In 2007, Kaplan purchased a 40% interest in ACE Education, a provider of education in China that provides preparation courses for entry to U.K. universities, along with degree and professional training programs at campuses throughout China. In the first quarter of 2008, Kaplan exercised an option to increase its investment in ACE Education to a majority interest. This transaction is expected to close in the fourth quarter of 2008. As of September 28, 2008, this investment is included in investment in affiliates as Kaplan did not have control of ACE Education.
In July 2008, the Company announced an agreement with NBC Universal to acquire WTVJ, the NBC-owned and operated television station in Miami, FL. The Company will continue to operate WTVJ as an NBC affiliate. The purchase price is approximately $205 million and the transaction is expected to be completed in the fourth quarter of 2008. The acquisition is subject to approval by the Federal Communications Commission. The Company also owns and operates WPLG, the ABC affiliate in Miami, FL.
In the third quarter of 2007, Kaplan acquired two businesses in their professional division and one business in their higher education division, totaling $43.3 million. These acquisitions included the education division of the Financial Services Institute of Australasia. In the second quarter of 2007, the Company completed four business acquisitions, primarily in the education division, totaling $29.1 million. These included Kaplan higher education divisions acquisitions of Sagemont Virtual, a leader in the growing field of online high school instruction that has been doing business as the University of Miami Online High School, and Virtual Sage, a developer of online high school courses. In the first quarter of 2007, Kaplan acquired two businesses in their professional division totaling $115.8 million. These acquisitions included EduNeering Holdings, Inc., a Princeton, N.J. based provider of knowledge management solutions for organizations in the pharmaceutical, medical device, healthcare, energy and manufacturing sectors. Also in the first quarter of 2007, the cable division acquired subscribers in the Boise, Idaho area for $4.3 million.

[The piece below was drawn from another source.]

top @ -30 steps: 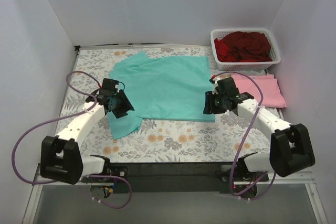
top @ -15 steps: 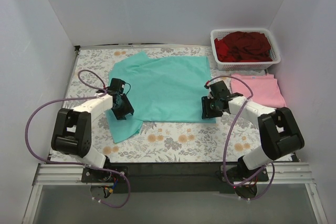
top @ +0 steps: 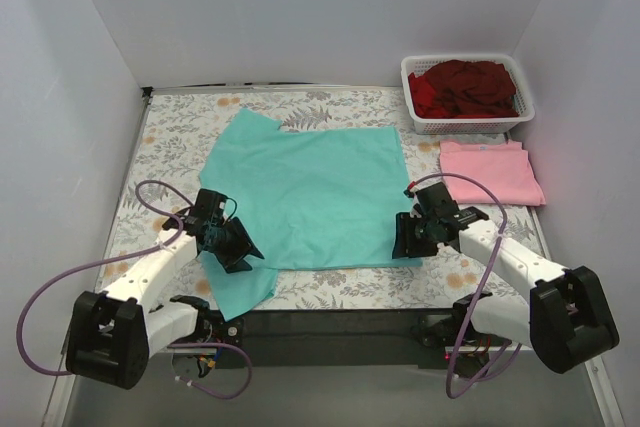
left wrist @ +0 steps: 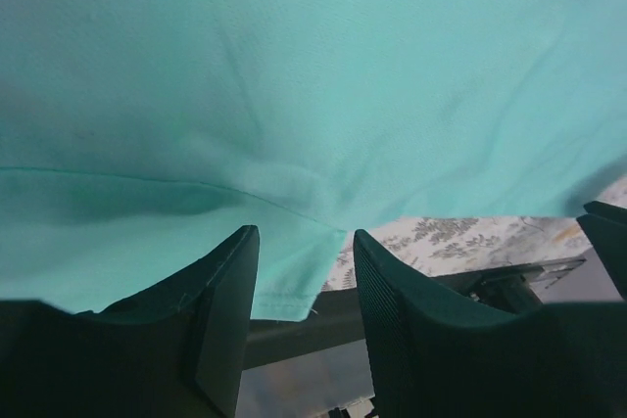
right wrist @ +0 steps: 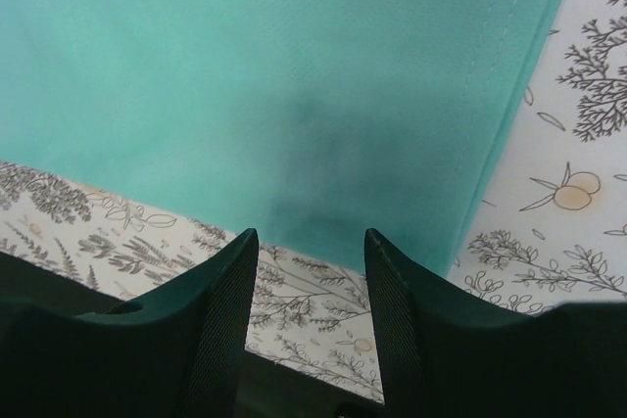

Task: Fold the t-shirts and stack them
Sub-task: Flatten the tshirt out

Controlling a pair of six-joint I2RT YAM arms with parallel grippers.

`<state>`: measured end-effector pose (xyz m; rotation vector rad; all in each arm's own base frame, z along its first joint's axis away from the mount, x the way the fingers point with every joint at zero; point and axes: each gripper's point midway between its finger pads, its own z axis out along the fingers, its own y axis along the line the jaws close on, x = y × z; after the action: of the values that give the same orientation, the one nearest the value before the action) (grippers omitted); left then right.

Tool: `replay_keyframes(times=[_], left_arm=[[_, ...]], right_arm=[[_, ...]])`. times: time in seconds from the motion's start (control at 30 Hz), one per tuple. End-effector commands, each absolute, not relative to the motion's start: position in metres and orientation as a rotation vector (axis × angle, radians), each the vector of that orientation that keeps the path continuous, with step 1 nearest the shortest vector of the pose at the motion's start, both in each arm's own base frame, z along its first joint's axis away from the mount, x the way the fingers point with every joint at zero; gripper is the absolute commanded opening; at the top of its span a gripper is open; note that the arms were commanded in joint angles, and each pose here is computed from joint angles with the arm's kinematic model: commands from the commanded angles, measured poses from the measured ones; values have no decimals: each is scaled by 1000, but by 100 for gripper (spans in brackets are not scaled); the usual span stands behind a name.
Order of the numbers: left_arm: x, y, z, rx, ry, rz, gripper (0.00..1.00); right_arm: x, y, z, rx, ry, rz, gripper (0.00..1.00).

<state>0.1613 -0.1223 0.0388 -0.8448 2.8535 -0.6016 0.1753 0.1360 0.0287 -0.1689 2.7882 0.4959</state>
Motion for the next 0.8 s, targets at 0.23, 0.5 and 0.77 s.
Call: replay_keyframes(times=[0.23,0.5,0.77], left_arm=[[225,-113,86,-770,2675,-507,43],[262,-86,65,-753,2671,-278,43],[207,-83,27,-865,2751,-279,43]], right_arm=[[222,150,68,-263,2669,462,53],[217,133,28,-263,2771,325,53],[175,116,4,-148,2886,300,54]])
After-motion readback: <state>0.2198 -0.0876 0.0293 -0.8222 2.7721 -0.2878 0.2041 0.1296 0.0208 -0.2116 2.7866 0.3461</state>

In July 2007, the television broadcasting division entered into a transaction to sell and lease back its current Miami television station facility; a $9.5 million gain was recorded as a reduction to expense in the third quarter. An additional $1.9 million deferred gain is being amortized over the leaseback period. The television broadcasting division purchased land and is building a new Miami television station facility which is expected to be completed in 2009.
Pro forma results of operations for current and prior years, assuming the acquisitions occurred at the beginning of 2007, are not materially different from reported results of operations.
Note 4: Goodwill and Other Intangible Assets
The Companys intangible assets with an indefinite life are principally from franchise agreements at its cable division, as the Company expects its cable franchise agreements to provide the Company with substantial benefit for a period that extends beyond the foreseeable horizon, and the Companys cable division historically has obtained renewals and extensions of such agreements for nominal costs and without any material modifications to the agreements. Amortized intangible assets are primarily mastheads, customer relationship intangibles and non-compete agreements, with amortization periods up to ten years.
In the third quarter of 2008, as a result of a challenging advertising environment, the Company completed a review of the carrying value of goodwill at the Companys community newspapers and The Herald, which are part of the newspaper publishing division. As a result of this review, the Company recorded an impairment charge of $59.7 million to write off the goodwill for the Companys community newspapers and The Herald utilizing a discounted cash flow model (after-tax impact of $41.9 million).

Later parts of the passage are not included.